### Task to complete
Repeat each line of the material below without change.

### Dataset excerpt

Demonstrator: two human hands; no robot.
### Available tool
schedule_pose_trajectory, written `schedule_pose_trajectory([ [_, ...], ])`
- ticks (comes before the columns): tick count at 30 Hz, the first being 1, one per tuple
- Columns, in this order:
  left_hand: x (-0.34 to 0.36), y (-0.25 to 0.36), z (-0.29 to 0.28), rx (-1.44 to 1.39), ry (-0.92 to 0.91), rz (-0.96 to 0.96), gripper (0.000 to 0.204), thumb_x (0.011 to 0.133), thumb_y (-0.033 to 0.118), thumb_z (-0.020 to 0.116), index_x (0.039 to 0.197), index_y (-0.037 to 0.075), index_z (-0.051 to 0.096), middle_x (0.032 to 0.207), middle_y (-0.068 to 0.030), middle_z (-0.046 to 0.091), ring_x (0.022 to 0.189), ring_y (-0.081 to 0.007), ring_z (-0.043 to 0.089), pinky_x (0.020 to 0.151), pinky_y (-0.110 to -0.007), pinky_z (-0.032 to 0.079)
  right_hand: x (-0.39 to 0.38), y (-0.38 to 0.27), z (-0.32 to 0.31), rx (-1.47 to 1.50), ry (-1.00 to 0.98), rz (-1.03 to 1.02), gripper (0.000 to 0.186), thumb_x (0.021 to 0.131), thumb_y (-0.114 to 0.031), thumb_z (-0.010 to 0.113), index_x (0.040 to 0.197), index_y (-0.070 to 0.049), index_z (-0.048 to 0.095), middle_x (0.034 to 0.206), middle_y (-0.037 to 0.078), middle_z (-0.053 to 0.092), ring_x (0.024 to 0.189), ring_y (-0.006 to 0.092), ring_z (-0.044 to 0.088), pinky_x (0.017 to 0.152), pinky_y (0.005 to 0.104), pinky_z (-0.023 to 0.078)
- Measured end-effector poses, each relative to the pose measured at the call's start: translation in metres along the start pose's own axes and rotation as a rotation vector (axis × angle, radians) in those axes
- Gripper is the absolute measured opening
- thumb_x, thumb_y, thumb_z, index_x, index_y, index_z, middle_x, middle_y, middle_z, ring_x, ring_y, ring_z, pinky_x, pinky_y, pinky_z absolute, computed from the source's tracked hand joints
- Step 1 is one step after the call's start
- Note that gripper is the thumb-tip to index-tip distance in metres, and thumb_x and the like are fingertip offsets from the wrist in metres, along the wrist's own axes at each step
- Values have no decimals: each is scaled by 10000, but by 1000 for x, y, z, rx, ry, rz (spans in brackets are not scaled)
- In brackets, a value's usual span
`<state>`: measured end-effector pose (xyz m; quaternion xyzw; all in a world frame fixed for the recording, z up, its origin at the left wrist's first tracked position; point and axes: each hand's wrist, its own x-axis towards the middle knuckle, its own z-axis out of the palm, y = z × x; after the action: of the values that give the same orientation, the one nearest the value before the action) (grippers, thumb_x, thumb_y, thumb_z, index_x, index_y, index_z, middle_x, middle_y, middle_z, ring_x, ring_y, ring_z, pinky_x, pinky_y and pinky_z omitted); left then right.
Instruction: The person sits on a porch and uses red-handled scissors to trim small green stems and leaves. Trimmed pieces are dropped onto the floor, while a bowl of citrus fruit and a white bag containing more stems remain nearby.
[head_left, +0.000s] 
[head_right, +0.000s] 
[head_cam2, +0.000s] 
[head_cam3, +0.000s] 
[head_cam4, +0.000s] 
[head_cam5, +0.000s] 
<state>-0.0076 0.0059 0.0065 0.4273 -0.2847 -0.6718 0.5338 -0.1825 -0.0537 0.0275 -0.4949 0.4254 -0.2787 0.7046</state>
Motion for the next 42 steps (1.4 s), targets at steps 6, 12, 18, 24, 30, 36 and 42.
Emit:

### Your solution
Demonstrator: two human hands; no robot.
### Available tool
schedule_pose_trajectory, written `schedule_pose_trajectory([ [_, ...], ])`
- ticks (comes before the columns): tick count at 30 Hz, the first being 1, one per tuple
- Columns, in this order:
  left_hand: x (-0.34 to 0.36), y (-0.25 to 0.36), z (-0.29 to 0.28), rx (-1.44 to 1.39), ry (-0.92 to 0.91), rz (-0.96 to 0.96), gripper (0.000 to 0.204), thumb_x (0.011 to 0.133), thumb_y (-0.033 to 0.118), thumb_z (-0.020 to 0.116), index_x (0.039 to 0.197), index_y (-0.037 to 0.075), index_z (-0.051 to 0.096), middle_x (0.032 to 0.207), middle_y (-0.068 to 0.030), middle_z (-0.046 to 0.091), ring_x (0.022 to 0.189), ring_y (-0.081 to 0.007), ring_z (-0.043 to 0.089), pinky_x (0.020 to 0.151), pinky_y (-0.110 to -0.007), pinky_z (-0.032 to 0.079)
  right_hand: x (-0.39 to 0.38), y (-0.38 to 0.27), z (-0.32 to 0.31), rx (-1.47 to 1.50), ry (-1.00 to 0.98), rz (-1.03 to 1.02), gripper (0.000 to 0.186), thumb_x (0.021 to 0.131), thumb_y (-0.114 to 0.031), thumb_z (-0.010 to 0.113), index_x (0.040 to 0.197), index_y (-0.070 to 0.049), index_z (-0.048 to 0.095), middle_x (0.034 to 0.206), middle_y (-0.037 to 0.078), middle_z (-0.053 to 0.092), ring_x (0.024 to 0.189), ring_y (-0.006 to 0.092), ring_z (-0.044 to 0.088), pinky_x (0.017 to 0.152), pinky_y (0.005 to 0.104), pinky_z (-0.023 to 0.078)
- Measured end-effector poses, each relative to the pose measured at the call's start: translation in metres along the start pose's own axes and rotation as a rotation vector (axis × angle, radians) in those axes
- Gripper is the absolute measured opening
- thumb_x, thumb_y, thumb_z, index_x, index_y, index_z, middle_x, middle_y, middle_z, ring_x, ring_y, ring_z, pinky_x, pinky_y, pinky_z absolute, computed from the source's tracked hand joints
- Step 1 is one step after the call's start
- Note that gripper is the thumb-tip to index-tip distance in metres, and thumb_x and the like are fingertip offsets from the wrist in metres, along the wrist's own axes at each step
- Values have no decimals: each is scaled by 10000, but by 1000 for x, y, z, rx, ry, rz (spans in brackets are not scaled)
- In brackets, a value's usual span
`<state>`: measured end-effector pose (xyz m; quaternion xyzw; all in a world frame fixed for the recording, z up, its origin at the left wrist's first tracked position; point and axes: each hand's wrist, its own x-axis towards the middle knuckle, its own z-axis out of the palm, y = z × x; after the action: of the values that give the same orientation, the one nearest the value before the action) (grippers, thumb_x, thumb_y, thumb_z, index_x, index_y, index_z, middle_x, middle_y, middle_z, ring_x, ring_y, ring_z, pinky_x, pinky_y and pinky_z omitted); left then right.
Instruction: The person sits on a porch and uses red-handled scissors to trim small green stems and leaves. Trimmed pieces are dropped onto the floor, while a bowl of citrus fruit and a white bag containing more stems remain nearby.
[head_left, +0.000s] 
[head_right, +0.000s] 
[head_cam2, +0.000s] 
[head_cam3, +0.000s] 
[head_cam4, +0.000s] 
[head_cam5, +0.000s] 
<state>-0.0076 0.0059 0.0065 0.4273 -0.2847 -0.6718 0.5338 -0.1825 -0.0537 0.0275 -0.4949 0.4254 -0.2787 0.7046</state>
Motion for the next 42 steps (1.4 s), targets at steps 6, 12, 18, 24, 30, 36 and 42.
Emit:

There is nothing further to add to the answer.